Si vous vous trouvez à Vienne et que l’une des salles de concert dégage une odeur particulièrement nauséabonde, il se peut que le Vegetable Orchestra s’y produise. Son objectif est “l’exploration et le raffinement de la musique végétale jouable”. Et il est, à ma connaissance, le seul groupe de l’histoire à offrir au public un bol de soupe de légumes fraîche à la fin de ses concerts. On a l’impression que Paul McCartney pourrait être un fan.
Après tout, le Beatle est peut-être le végétarien le plus célèbre depuis Adolf Hitler, et il a été le premier à utiliser la matière comestible comme instrument de musique lorsque le son de sa mastication de carottes et de céleri a été utilisé par les Beach Boys dans leur morceau “Vega-Tables” pour l’album malheureux Smiley Smile. Cela peut sembler dérisoire, mais c’est un exemple typique du développement de l’exploration sonore qui avait lieu dans les années 1960.
Avant cela, les Beach Boys avaient divisé l’atome de la plus belle des manières avec Pet Sounds, peut-être l’album préféré de McCartney. Il associait les possibilités du son stéréo aux techniques baroques pour créer une nouvelle gamme de couches capables de modifier la tonalité de la musique pop de manière transparente. En raison de ce succès, Brian Wilson était profondément optimiste, déclarant : “Notre nouvel album sera meilleur que le précédent : “Notre nouvel album sera meilleur que Pet Sounds”.
Il s’est même risqué à ajouter : “Ce sera une amélioration par rapport à Sounds, comme ce fut le cas pour Summer Days.”
Ainsi, lorsque Smile est entré en studio et a commencé à incorporer plus de 50 heures de fragments sonores dans un album de 12 titres qui ne devait durer qu’une demi-heure, il semblait condamné dès le départ. On a beaucoup parlé des problèmes auxquels le groupe était confronté et de la santé mentale de Brian Wilson dans les années qui ont suivi, mais 50 heures sur 0,5, ça ne va tout simplement pas, surtout pas pour un groupe construit sur la simplicité doo-wop des harmonies et l’atmosphère des plages. C’en était trop, et Smile a été mis de côté, sans jamais être achevé.

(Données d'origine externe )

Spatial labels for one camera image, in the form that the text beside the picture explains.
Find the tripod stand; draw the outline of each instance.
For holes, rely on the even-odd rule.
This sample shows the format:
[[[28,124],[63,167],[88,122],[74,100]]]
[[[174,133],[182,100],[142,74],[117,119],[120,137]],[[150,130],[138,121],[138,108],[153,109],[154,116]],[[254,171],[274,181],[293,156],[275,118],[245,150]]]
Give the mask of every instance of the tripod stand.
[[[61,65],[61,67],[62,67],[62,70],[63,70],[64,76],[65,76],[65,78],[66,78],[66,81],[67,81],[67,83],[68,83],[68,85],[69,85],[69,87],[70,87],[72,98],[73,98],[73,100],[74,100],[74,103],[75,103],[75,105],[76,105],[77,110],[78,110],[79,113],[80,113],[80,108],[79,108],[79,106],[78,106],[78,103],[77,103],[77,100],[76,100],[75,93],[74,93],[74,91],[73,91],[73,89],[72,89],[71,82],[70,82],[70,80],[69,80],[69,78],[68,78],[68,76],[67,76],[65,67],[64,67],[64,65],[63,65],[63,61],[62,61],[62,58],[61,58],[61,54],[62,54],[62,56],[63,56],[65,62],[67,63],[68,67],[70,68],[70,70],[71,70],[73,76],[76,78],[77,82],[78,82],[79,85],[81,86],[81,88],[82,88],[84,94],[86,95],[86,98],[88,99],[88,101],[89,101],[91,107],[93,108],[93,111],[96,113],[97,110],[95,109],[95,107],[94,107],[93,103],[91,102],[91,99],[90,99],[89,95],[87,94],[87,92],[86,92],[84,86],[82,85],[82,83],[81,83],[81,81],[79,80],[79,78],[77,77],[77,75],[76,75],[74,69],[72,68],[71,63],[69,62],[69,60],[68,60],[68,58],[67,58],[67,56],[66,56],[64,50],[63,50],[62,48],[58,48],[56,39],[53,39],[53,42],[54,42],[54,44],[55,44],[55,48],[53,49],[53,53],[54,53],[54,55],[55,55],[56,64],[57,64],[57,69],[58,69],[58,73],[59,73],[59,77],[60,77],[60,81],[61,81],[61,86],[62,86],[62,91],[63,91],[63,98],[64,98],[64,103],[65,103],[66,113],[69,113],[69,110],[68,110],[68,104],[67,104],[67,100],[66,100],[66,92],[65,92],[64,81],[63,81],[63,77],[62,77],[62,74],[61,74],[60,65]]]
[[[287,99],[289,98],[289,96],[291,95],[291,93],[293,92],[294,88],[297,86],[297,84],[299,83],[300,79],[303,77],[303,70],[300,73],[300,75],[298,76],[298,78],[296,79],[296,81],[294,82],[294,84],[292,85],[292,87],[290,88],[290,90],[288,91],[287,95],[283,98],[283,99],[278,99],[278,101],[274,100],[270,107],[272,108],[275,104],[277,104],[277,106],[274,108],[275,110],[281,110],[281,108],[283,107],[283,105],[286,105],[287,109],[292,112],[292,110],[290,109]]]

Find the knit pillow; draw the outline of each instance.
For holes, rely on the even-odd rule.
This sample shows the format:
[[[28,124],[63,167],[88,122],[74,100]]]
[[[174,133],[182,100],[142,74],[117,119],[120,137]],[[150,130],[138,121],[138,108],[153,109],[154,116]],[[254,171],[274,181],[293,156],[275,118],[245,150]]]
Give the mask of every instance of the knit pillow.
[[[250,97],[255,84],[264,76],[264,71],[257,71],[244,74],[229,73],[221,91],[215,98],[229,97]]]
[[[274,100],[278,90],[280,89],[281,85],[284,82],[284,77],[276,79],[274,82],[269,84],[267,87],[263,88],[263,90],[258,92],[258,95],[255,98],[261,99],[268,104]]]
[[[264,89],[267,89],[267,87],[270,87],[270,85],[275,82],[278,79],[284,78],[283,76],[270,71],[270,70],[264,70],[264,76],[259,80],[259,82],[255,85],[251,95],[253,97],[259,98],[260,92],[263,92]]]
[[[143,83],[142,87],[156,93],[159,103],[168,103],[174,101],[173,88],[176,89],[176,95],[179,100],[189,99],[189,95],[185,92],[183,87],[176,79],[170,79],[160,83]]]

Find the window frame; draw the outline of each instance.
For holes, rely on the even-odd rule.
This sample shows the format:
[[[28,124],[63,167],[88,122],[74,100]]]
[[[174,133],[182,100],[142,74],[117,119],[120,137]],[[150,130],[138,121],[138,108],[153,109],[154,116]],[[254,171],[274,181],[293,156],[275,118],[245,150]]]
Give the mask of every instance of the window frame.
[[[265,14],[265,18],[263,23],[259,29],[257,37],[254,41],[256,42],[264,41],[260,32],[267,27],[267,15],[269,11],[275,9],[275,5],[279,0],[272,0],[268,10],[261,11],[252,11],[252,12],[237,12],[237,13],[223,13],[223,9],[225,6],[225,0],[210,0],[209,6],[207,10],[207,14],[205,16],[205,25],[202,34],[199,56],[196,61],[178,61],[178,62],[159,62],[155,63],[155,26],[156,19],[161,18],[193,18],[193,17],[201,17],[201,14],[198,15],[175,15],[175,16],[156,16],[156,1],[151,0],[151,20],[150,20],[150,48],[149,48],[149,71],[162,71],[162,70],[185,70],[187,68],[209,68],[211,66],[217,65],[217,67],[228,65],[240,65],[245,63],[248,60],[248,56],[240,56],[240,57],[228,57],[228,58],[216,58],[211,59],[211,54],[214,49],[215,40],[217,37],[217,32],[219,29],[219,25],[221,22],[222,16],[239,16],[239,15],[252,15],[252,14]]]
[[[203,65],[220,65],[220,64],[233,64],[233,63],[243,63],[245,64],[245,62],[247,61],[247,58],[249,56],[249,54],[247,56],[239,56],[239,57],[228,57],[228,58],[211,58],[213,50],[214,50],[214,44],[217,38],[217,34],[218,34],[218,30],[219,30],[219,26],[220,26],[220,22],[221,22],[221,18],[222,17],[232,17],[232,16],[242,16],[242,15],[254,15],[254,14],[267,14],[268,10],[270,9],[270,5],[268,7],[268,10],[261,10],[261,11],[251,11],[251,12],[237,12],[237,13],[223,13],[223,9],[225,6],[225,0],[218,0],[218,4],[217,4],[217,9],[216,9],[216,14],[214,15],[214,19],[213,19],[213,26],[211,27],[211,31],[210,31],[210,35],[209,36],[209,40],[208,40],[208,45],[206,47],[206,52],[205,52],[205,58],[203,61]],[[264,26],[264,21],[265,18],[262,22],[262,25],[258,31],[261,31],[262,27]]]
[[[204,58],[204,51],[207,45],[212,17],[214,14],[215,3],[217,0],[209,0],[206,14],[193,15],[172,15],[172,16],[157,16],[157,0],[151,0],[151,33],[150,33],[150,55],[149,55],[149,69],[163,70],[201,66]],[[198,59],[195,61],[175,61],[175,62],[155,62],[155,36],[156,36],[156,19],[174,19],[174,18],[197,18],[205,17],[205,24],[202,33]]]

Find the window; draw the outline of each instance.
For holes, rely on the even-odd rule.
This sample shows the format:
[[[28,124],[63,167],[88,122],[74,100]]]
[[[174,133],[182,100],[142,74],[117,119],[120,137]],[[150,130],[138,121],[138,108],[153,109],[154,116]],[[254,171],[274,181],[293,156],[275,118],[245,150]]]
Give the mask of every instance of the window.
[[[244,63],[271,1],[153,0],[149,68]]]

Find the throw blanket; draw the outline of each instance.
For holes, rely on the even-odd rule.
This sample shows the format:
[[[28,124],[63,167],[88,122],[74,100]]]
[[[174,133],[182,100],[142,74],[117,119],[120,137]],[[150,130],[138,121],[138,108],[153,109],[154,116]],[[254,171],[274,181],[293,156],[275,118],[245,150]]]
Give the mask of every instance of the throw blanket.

Les mordillements de McCartney sur l’inepte “Vega-Tables” restent le triste souvenir d’un voyage trop lointain. Son cœur était au bon endroit ; comme l’a récemment déclaré Brian Wilson : “Je veux sensibiliser les gens aux légumes, à la bonne nourriture naturelle, à la nourriture biologique. La santé est un élément important de l’éveil spirituel. Mais je ne veux pas être pompeux à ce sujet, nous allons donc adopter une approche satirique”. Mais sa tête ne l’était pas.
Néanmoins, la présence de McCartney illustre le brillant esprit communautaire de l’art à l’ère de la contre-culture. Comme le rappelle Al Jardine : La nuit précédant une grande tournée, j’étais en studio en train d’enregistrer le chant [pour “Vega-Tables”] quand, à ma grande surprise, Paul McCartney est entré et a rejoint Brian à la console. Et, brièvement, les deux Gémeaux musicaux les plus influents du monde ont eu l’occasion de travailler ensemble. Je me souviens avoir attendu de longues périodes entre les prises pour passer à la section ou au couplet suivant. Brian [semblait] avoir perdu le fil de la session. Paul venait au talkback et disait quelque chose comme ‘Bonne prise, Al'”.
Et McCartney lui-même a déclaré sur son site web : “Oui, c’est vrai, oui ! Je veux dire que c’était une époque folle, vous savez, et je suis allé au studio parce qu’ils m’avaient invité. J’ai juste pensé que ce serait amusant de m’asseoir là et de les regarder enregistrer, parce que je suis un grand fan. J’étais donc là, et c’est Brian, je crois, qui est venu me voir et m’a dit : ” Oh Paul, j’ai un service à te demander : ça te dérangerait d’enregistrer quelque chose ? Je me suis dit : “Oh, non ! Mais super, je pourrais faire ça”. Oh mon Dieu, je vais chanter sur un disque des Beach Boys ou quelque chose comme ça, vous voyez !
Et d’ajouter : “Je me suis senti un peu intimidé et je me suis dit : ‘Ok, on ne fait rien’. Et ils m’ont dit : ‘Ce qu’on veut que tu fasses, c’est que tu ailles là-dedans et que tu grignotes’ … Eh bien, je peux le faire ! Alors, si vous entendez quelqu’un croquer du céleri, c’est moi !”.